У меня с языка едва не сорвалось: «Да прямо щас!!!», – но я мысленно ухватил себя за горло так, что язык выпал и посинел, глаза выпучились, а рожа покраснела. Я ослабил пальцы, горло сделало осторожный вздох, и я сказал раздумчиво, так это должно было выглядеть:

– Ну, я стандартно работаю, как и большинство профи, до двух… Потом – свободен.

– Значит, в три?

– Годится, – ответил я и добавил, не удержавшись: – Жду.

– Договорились, – прозвучало в трубке.

Послышался щелчок, я остался наедине с собой и компом, но в комнате стало светлее и радостнее, словно ее раскатившийся смех оставался в квартире под столом, диваном, стульями.

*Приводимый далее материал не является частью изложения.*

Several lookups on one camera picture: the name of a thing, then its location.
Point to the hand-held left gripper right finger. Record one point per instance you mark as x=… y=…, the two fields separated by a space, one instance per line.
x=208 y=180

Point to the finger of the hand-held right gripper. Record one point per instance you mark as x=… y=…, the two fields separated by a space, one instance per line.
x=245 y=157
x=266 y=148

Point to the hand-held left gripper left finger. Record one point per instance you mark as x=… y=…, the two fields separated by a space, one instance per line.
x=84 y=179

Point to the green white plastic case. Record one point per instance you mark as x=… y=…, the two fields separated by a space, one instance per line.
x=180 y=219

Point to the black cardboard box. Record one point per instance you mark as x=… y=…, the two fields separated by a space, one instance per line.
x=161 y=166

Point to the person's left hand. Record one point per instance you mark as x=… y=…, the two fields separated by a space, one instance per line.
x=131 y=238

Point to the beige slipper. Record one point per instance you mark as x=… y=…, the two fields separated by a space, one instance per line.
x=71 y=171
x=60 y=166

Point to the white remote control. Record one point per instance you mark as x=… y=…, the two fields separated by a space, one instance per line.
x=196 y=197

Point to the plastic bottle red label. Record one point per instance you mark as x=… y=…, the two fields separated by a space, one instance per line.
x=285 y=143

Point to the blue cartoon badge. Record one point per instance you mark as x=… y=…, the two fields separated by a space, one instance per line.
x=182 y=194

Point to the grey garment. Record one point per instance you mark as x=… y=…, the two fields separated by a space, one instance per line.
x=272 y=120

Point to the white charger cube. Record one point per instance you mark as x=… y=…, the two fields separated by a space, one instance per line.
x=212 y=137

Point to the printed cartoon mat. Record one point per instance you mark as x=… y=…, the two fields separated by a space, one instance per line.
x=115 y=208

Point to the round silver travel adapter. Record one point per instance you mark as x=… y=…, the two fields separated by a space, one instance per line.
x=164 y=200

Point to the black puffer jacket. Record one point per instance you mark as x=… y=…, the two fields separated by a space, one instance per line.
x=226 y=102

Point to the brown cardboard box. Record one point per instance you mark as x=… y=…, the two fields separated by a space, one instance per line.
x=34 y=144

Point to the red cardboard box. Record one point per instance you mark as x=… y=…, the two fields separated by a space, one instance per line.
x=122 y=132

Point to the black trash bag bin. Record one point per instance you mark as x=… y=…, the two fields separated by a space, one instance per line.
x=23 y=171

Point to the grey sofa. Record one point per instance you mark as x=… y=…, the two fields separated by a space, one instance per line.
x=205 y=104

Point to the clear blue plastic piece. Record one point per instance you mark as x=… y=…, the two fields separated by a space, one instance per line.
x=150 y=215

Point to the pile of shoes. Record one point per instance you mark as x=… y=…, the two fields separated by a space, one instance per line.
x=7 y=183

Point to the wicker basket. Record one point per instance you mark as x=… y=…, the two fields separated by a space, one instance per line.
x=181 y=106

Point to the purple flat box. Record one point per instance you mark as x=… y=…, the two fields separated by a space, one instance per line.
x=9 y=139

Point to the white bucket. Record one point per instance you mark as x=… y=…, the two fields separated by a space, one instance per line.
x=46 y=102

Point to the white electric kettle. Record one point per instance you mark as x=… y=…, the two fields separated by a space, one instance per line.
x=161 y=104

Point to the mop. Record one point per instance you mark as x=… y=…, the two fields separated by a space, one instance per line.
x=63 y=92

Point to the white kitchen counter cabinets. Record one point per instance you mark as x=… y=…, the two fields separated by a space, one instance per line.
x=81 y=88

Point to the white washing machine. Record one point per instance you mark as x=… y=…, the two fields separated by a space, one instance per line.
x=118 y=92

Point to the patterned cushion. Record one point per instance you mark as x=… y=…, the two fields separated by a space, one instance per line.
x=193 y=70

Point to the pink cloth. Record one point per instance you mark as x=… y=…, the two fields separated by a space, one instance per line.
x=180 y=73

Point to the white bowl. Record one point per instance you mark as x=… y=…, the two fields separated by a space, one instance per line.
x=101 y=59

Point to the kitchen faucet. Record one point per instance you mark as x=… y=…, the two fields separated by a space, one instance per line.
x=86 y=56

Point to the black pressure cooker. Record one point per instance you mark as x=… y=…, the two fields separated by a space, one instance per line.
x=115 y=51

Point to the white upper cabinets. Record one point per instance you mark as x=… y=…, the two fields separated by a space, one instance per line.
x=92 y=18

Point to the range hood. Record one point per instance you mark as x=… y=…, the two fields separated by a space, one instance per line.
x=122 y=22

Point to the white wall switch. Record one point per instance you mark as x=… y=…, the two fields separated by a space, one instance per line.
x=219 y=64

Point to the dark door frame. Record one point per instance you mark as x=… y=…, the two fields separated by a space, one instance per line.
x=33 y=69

Я повернулся к компу, на крутящемся кресле это в удовольствие, но что-то, что-то не восхотелось это… творить, создавать, лепить нетленку. Абсолютно неверна, хоть и красива фраза Льва Николаича: «Если можешь не писать – не пиши». Лев Николаич вообще был мастером многих сентенций, коим сам не следовал, иначе не стал бы тем, кем стал. Да и нет на свете писателя, который любил бы по двадцать раз переписывать рукопись, как делал это Лев Толстой, иногда поручая это жене, но правку все же вносил сам, а это гадкий и нетворческий труд.

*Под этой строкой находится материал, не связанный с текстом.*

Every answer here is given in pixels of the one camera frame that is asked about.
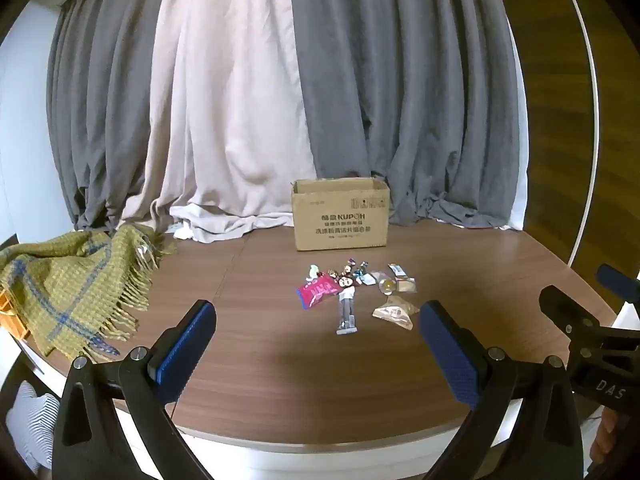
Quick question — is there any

Правда, иногда какой-нибудь Вася Пупкин победно заявляет: а я вот люблю править и переписывать! Ну, я молчу, что ответить? Это же Вася Пупкин, не Бальзак, который начинал писать только тогда, когда в ломбард сдавал одежду с себя, а сам сидел, завернувшись в одеяло. Это не Эмиль Золя, который выстригал себе половину головы, чтобы сидеть и писать до тех пор, пока отрастут волосы… Да любой из великих, чья жизнь хоть малость известна, ненавидел писать! Любой. Любят писать только графоманы. И, если следовать фразе Льва Николаича, то в литературе остались бы одни графоманы.

Увы, настоящие писатели-профи только любят придумывать произведения. Придумывать идеи, необычные темы, незатасканные образы, яркие повороты сюжета. Но когда дело доходит до воплощения всего великолепия в тусклые значки на бумаге, вот тут писатель и скисает… зато графоман мчится во всю прыть! Тут-то и начинается мерзкая, гадостная, ненавидимая профессионалами черная работа по правильному размещению значков алфавита на бумаге или экране компа.

Я обернулся в сторону кухни, гаркнул:

– Кофе!..

Прислушался, однако новая кофеварка работает бесшумно, не проверишь – услышала или глуховата на один сенсор, как предыдущие модели. Чертыхаясь, поднялся, на экране тем временем ожили и задвигались персы. В далекие времена их звали, сам застал ту дикую эпоху безкомпья, персонажами.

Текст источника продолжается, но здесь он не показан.